[
https://issues.apache.org/jira/browse/CASSANDRA-12784?page=com.atlassian.jira.plugin.system.issuetabpanels:comment-tabpanel&focusedCommentId=15571222#comment-15571222
]
Stefania commented on CASSANDRA-12784:
--------------------------------------
This test has been timing out since it was introduced by CASSANDRA-12647. In
fact, the problem is not {{testNewClusterWithMurmur3Partitioner}}, which was
previously called {{testNewCluster}} and was timing out very rarely (due to the
flaky utility?), but the new random partitioner tests. They take approximately
twice as long as the murmur3 tests. On my laptop, with the current test
configuration of 64 VNODES, the full test completes in approximately 500
seconds, see timings below. The total timeout on Jenkins is 600 seconds,
therefore the test is almost always timing out given that the Jenkins VMs are
slower. This analysis does not take into account the flaky utility, when this
latter kicks in, there is no chance that the test completes within the timeout.
I've attached a JFR profile, [^ReplicationAwareTokenAllocatorTest.jfr.gz], the
slowness of the random partitioner tests is due to the big integer math in
{{BigIntegerToken.size()}}. Unless we plan on improving the performance of the
algorithm or of the big integer math, may I suggest reducing the scope of the
test?
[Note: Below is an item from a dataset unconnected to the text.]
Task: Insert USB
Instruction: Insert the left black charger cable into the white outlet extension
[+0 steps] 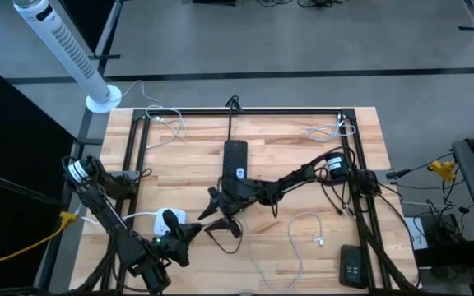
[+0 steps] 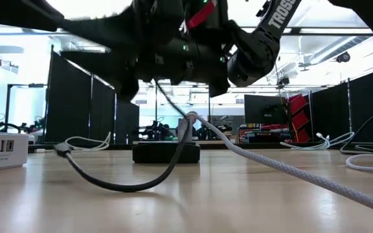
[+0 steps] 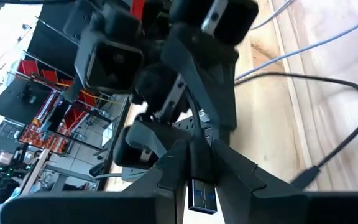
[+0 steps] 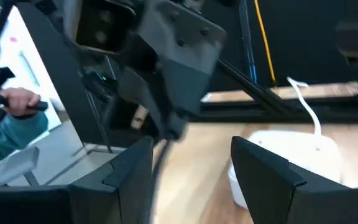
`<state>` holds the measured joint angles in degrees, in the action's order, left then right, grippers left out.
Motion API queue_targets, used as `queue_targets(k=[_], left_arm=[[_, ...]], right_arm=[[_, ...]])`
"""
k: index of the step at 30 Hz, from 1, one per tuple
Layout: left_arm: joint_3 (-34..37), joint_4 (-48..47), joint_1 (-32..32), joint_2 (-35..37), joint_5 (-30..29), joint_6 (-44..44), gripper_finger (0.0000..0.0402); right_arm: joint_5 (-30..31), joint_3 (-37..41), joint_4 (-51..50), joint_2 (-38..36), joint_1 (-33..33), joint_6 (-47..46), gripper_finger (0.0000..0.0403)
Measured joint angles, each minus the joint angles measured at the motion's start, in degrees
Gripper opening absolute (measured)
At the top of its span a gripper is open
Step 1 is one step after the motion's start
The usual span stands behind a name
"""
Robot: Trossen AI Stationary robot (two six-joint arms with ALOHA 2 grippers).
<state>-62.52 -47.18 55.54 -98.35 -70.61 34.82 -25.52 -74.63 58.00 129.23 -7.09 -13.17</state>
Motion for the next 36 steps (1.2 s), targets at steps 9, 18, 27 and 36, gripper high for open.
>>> queue_targets(k=[9,18,27,36], left_arm=[[0.0,-0.37,-1.08,0.0,-0.7,0.18,0.0055],[0.0,-0.37,-1.59,-0.02,-0.4,0.83,0.0055],[0.04,-0.39,-1.67,-0.04,1.09,1.71,0.0054],[0.31,-0.73,-1.63,-0.07,1.6,1.69,0.0052]], right_arm=[[5.19,-0.07,0.97,0.0,-1.48,-0.23,0.0199],[7.59,-0.07,1.68,0.0,-1.79,0.28,0.0187],[7.58,-0.07,2.38,0.0,-1.79,0.26,0.0126],[7.69,-0.09,0.71,0.0,-1.76,0.17,0.0017]])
I don't think it's reasonable to run a unit test that takes longer than
10 minutes, the full test can be moved to a burn test if required.
One way to reduce the scope would be to reduce the number of iterations by
reducing VNODES, do you have any other suggestions [~blambov] or [~dikanggu]?
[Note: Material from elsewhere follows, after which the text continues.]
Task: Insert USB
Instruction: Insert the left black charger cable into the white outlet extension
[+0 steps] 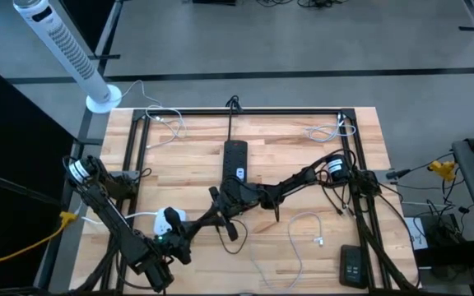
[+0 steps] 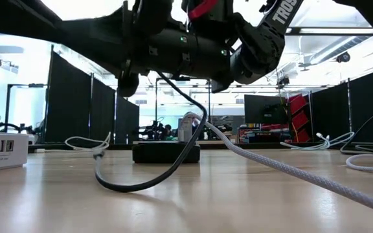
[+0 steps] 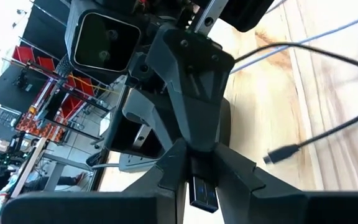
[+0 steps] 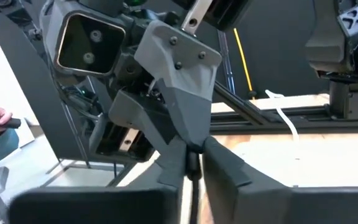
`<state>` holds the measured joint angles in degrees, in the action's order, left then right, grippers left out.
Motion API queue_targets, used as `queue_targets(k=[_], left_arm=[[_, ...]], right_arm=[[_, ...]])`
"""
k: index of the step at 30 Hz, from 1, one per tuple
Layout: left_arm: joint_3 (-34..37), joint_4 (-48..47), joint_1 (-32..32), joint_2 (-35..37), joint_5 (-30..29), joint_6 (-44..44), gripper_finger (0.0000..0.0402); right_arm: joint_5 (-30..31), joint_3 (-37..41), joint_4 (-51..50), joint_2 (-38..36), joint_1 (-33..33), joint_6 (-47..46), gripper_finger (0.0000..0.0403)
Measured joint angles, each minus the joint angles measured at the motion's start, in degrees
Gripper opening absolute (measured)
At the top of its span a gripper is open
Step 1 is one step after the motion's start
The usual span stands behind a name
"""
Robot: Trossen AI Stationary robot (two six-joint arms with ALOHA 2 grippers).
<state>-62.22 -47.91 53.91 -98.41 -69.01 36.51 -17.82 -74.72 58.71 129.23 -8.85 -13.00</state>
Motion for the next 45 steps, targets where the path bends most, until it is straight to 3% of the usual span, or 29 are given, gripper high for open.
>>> queue_targets(k=[7,12,14,17,21,22,27,34,39,45], left_arm=[[0.0,-0.24,-0.08,-0.02,4.83,-0.02,0.0051],[-0.39,-2.59,-0.1,0.21,8.31,0.87,0.0135],[-1.53,-7.31,-0.11,0.22,8.6,4.81,0.0162],[-4.46,-21.72,-0.04,0.37,9.47,17.9,0.0175],[-8.0,-42.63,-0.06,0.47,18.47,44.64,0.0154],[-8.08,-43.05,-0.11,0.67,21.46,49.15,0.0144],[-4.67,-37.08,0.26,2.7,27.15,52.93,0.0083],[1.71,-29.28,1.1,2.16,33.01,60.0,0.0007],[4.86,-21.68,1.54,2.12,37.01,60.07,0.0004],[7.22,-19.71,2.2,1.19,42.38,63.41,0.0001]], right_arm=[[0.75,0.0,-2.48,-0.13,-0.03,1.01,0.0016],[4.76,-0.02,-4.3,-0.47,-0.19,3.67,0.0016],[6.74,-0.13,-4.47,-0.65,-0.27,4.15,0.0016],[8.88,-0.04,-5.11,-0.78,-0.32,4.78,0.0016],[14.24,0.04,-7.11,-0.72,-1.42,6.69,0.0016],[15.85,0.02,-7.33,-0.72,-1.8,7.48,0.0016],[20.65,0.04,-7.96,-0.7,-3.95,11.03,0.0016],[20.88,0.04,-14.77,-0.26,-6.4,10.95,0.0016],[21.04,-1.0,-13.97,2.55,-7.22,10.15,0.0016],[21.34,-4.71,-14.21,6.8,-7.13,9.07,0.0016]])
h5. Measurements on my laptop:
*64-VNODES:*
{code}
<testsuite errors="0" failures="0" hostname="cuoricina"
name="org.apache.cassandra.dht.tokenallocator.ReplicationAwareTokenAllocatorTest"
skipped="0" tests="4" time="483.197" timestamp="2016-10-13T04:18:10">
<properties>...</properties>
<testcase
classname="org.apache.cassandra.dht.tokenallocator.ReplicationAwareTokenAllocatorTest"
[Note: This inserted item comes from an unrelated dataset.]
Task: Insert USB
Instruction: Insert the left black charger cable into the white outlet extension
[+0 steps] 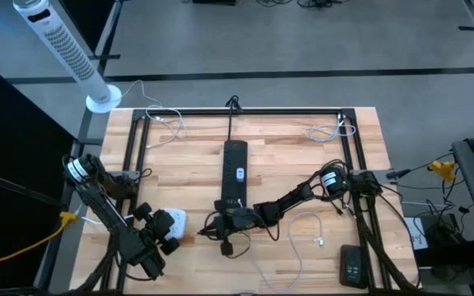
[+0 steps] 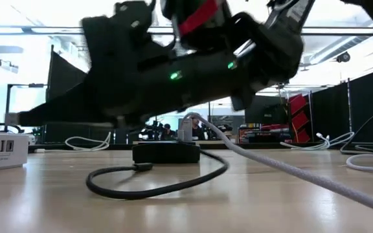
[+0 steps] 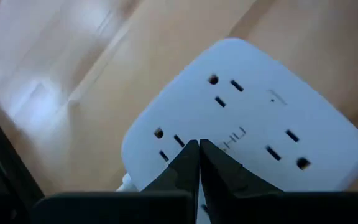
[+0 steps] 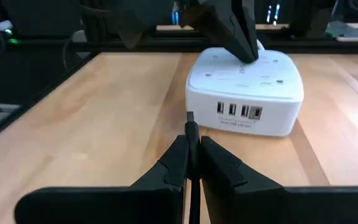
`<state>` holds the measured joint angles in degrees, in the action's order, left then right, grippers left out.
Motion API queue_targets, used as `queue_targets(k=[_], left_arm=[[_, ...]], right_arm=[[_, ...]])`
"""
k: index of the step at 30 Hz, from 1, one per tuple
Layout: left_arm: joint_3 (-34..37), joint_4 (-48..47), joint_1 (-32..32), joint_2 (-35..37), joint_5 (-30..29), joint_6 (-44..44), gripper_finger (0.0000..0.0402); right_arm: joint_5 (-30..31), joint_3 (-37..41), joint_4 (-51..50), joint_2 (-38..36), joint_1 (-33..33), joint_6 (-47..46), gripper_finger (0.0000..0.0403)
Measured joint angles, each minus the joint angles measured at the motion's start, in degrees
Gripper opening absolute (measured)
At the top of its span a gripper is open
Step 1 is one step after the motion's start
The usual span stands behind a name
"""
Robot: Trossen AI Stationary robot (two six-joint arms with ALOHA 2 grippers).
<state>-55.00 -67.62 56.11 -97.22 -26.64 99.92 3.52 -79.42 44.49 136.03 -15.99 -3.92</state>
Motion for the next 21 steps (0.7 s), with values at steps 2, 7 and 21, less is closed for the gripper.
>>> queue_targets(k=[2,7,21], left_arm=[[0.76,0.49,0.57,-0.14,-0.29,1.59,0.0001],[1.95,1.52,1.84,-0.59,-1.58,7.56,0.0],[2.14,4.02,3.2,-1.75,-6.6,16.5,0.0]], right_arm=[[0.92,-1.55,0.1,1.14,-0.02,0.04,0.0016],[2.26,-5.21,-4.02,2.6,0.0,1.0,0.0016],[6.12,-7.55,-8.38,2.9,1.03,2.79,0.0016]])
name="testExistingClusterWithRandomPartitioner" time="101.944"/>
<testcase
classname="org.apache.cassandra.dht.tokenallocator.ReplicationAwareTokenAllocatorTest"
name="testExistingClusterWithMurmur3Partitioner" time="51.654"/>
<testcase
classname="org.apache.cassandra.dht.tokenallocator.ReplicationAwareTokenAllocatorTest"
name="testNewClusterWithRandomPartitioner" time="218.88"/>
<testcase
classname="org.apache.cassandra.dht.tokenallocator.ReplicationAwareTokenAllocatorTest"
name="testNewClusterWithMurmur3Partitioner" time="110.613"/>
<system-out>...</system-out>
<system-err>
<![CDATA[ ]]>
</system-err>
</testsuite>
{code}
*32-VNODES:*
{code}
<testsuite errors="0" failures="0" hostname="cuoricina"
name="org.apache.cassandra.dht.tokenallocator.ReplicationAwareTokenAllocatorTest"
skipped="0" tests="4" time="87.773" timestamp="2016-10-13T07:09:46">
<properties>...</properties>
<testcase
classname="org.apache.cassandra.dht.tokenallocator.ReplicationAwareTokenAllocatorTest"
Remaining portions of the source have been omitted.